下克上の世ではあったが、あまりにもとっぴな行動は、いくつもの憶測を生むーー甲州の武田氏と早くから通じ、機会をうかがっていたのだ。妻に横恋慕した信長を許せなかったらしい。生まれついての謀反人であった、などと。徳川時代になると、太平を図る幕府の意向と儒教の影響を受けて、光秀は極悪非道で野卑な主殺しとして芝居に講談に繰り返され、歴史のカンバスに定着していく。
これら悪役説の仕掛け人が秀吉であることを示す古文書が、最近見つかった。京都・大徳寺で信長の盛大な葬儀を営んだ直後の天正10年10月25日に、秀吉が近習につづらせたもので、「総見院殿(信長のこと)追善記」という。写本は知られていたが、まごうことなき原本と鑑定され、大阪城天守閣に保存された。 「追善記」には次のように描かれている。
(信長を襲う直前の)5月28日、連歌が催されて、光秀が発句した。
「時はいま 天か下しる さ月かな」(光秀が美濃・土岐氏の一族だったのにひっかけて)今これを思えば、謀反の先兆だったーーと。
そして、京童もこう落書していると、悪いイメージの上ぬりをしている。
「しゅう(主)の首きるより早き討死は 是たう(惟任=光秀の別姓)はつ(罰)をあたるなりけり」
天下をにぎるには主を失った織田軍団を掌握する必要がある。

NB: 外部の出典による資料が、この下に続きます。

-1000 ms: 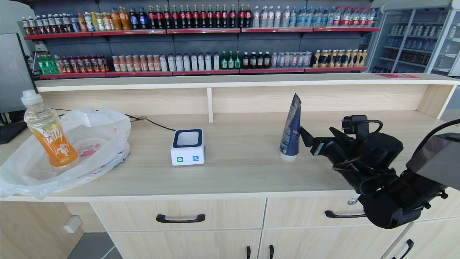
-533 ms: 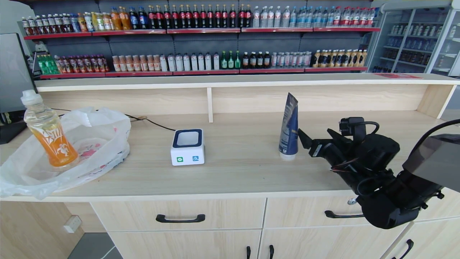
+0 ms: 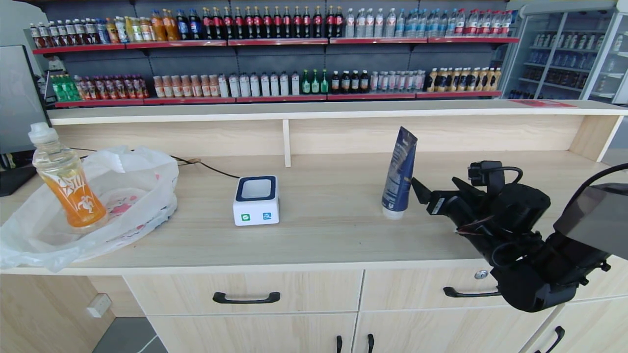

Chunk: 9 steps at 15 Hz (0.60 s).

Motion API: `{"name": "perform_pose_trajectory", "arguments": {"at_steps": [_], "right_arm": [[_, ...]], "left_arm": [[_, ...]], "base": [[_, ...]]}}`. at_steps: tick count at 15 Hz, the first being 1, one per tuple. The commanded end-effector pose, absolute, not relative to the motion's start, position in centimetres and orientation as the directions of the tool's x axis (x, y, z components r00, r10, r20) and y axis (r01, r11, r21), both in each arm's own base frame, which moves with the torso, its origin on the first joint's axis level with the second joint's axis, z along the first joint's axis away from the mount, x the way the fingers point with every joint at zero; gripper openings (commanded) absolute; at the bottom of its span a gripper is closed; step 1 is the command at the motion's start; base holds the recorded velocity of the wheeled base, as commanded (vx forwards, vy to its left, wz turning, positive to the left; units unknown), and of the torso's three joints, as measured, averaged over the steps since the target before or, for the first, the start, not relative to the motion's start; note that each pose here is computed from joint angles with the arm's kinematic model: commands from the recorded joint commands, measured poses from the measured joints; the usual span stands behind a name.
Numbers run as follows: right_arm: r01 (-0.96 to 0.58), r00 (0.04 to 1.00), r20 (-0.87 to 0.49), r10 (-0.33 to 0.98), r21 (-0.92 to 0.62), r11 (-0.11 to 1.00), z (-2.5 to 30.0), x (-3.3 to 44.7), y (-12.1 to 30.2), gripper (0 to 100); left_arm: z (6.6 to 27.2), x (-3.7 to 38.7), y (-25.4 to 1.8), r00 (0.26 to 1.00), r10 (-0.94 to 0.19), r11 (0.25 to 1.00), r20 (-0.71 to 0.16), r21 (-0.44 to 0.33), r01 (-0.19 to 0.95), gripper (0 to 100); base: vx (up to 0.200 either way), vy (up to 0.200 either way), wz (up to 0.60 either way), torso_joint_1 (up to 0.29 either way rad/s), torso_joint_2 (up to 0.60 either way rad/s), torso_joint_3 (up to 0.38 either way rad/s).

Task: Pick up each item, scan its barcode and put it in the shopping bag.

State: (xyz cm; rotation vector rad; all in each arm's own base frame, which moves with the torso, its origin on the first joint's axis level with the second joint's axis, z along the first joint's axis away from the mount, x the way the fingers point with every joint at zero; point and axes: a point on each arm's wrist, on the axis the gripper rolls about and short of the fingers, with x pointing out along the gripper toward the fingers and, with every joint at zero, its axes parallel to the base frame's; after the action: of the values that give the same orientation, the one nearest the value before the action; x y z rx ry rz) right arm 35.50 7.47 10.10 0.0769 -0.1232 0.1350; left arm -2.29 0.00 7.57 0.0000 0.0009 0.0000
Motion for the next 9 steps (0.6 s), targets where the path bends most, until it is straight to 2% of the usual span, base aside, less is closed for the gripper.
{"name": "perform_pose_trajectory", "arguments": {"at_steps": [1,9], "right_arm": [[-0.128,0.984,0.134,0.118,0.069,0.989,10.6,35.0,6.9,100],[-0.104,0.988,0.116,0.098,0.044,0.994,12.7,30.0,5.5,100]], "left_arm": [[7.6,-2.3,0.0,1.0,0.0,1.0,0.0,0.0,0.0,100],[7.6,-2.3,0.0,1.0,0.0,1.0,0.0,0.0,0.0,100]], "base": [[0.0,0.0,0.0,0.0,0.0,0.0],[0.0,0.0,0.0,0.0,0.0,0.0]]}}
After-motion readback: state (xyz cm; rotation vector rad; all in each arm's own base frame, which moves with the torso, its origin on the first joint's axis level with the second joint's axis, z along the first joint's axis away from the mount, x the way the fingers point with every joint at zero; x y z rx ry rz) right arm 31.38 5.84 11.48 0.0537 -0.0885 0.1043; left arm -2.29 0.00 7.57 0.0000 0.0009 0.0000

光秀を逆臣に仕立てあげ、信長のかたきを討ったものこそが後継者であると公言し、世間に認めさせるのが、その早道だ。長さ15メートルもの巻物に、秀吉の策略が色濃くにじむ。
(中略)死後に廃棄されて、光秀の遺品は少ない。わずかに残った書状の一通が、西教寺(注・大津市の光秀の墓がある寺)にある。元亀4年(1573)5月24日の日付で、この年の2月末から3月にかけての合戦で失った18人の家来の供養を依頼している。なかに、甚四郎という中間(ちゅうげん)の名が並ぶ。武士と同等に1斗2升の寄進米をそえて手厚い法要を求めており、当時としては驚くほど部下思いだった人柄をしのばせる。

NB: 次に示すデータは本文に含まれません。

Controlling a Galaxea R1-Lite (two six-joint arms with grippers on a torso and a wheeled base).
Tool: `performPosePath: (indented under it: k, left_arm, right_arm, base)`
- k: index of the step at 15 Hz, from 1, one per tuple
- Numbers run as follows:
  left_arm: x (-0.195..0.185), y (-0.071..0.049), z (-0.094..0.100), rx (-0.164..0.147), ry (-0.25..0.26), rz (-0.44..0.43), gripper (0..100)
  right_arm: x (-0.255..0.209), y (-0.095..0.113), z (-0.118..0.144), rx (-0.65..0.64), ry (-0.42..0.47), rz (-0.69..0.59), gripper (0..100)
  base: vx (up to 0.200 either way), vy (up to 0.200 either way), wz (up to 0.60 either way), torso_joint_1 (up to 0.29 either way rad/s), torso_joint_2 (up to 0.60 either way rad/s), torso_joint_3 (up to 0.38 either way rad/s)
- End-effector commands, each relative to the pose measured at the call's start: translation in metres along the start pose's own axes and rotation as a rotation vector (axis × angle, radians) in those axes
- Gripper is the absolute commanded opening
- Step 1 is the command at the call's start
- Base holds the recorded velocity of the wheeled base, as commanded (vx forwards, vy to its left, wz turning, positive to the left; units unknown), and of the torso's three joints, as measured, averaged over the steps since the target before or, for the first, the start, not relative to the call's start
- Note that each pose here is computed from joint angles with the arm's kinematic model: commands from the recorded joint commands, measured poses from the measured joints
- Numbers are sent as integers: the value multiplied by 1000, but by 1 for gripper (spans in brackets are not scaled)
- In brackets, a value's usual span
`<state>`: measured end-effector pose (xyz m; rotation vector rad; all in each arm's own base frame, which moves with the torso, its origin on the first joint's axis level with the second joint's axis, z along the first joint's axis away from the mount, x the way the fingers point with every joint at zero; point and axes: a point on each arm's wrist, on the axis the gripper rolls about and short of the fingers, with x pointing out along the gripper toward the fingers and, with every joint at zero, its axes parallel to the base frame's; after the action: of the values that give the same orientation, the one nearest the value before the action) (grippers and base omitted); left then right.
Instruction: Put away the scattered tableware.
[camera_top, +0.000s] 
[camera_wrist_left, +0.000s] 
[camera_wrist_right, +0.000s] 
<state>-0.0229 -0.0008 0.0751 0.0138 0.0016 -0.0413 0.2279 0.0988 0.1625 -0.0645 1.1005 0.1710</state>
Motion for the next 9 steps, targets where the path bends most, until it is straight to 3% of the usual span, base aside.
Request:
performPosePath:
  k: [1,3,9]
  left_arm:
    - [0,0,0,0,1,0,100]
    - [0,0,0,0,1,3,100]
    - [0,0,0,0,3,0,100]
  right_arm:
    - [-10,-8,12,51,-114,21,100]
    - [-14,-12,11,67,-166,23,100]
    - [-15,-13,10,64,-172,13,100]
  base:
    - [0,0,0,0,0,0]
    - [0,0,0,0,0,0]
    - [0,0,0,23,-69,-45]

堺の豪商津田宗及らの日記類に、茶の湯を楽しみ、和歌をよむ教養人光秀の姿が、断片的にかきとめてある。(引用おしまい)
光秀がただの小心な謀反人や増上慢ではなかったことがわかります。時代劇の脚本は、賞賛や誹謗が入り交じるさまざまな史実・伝承を取捨選択して創作されるべし。「真田丸」にその支度はあったか、またその覚悟は如何。 徳川家康・真田昌幸を除けば、まだまだキャラのウスい家族、兄弟がコントとラブコメにかまける、なんちゃって群像劇に終始してきた感のある「真田丸」。お試し期間が終わりつつある2月を迎えています。
昌幸の独白「お館様(武田信玄)、わしに何を託されたのじゃ?」の答えも、まだ回収されていません。視聴者がNHKに託すのは、過去の人物像を削りに削って芯を出したシェイプが身体で語る戦国史。演出家・カメラマンが撮りたい、俳優が演じたい、そんな思いにかられる物語を、視聴者だって見たい。「太閤記」を見た後には、特に強く感じた次第です。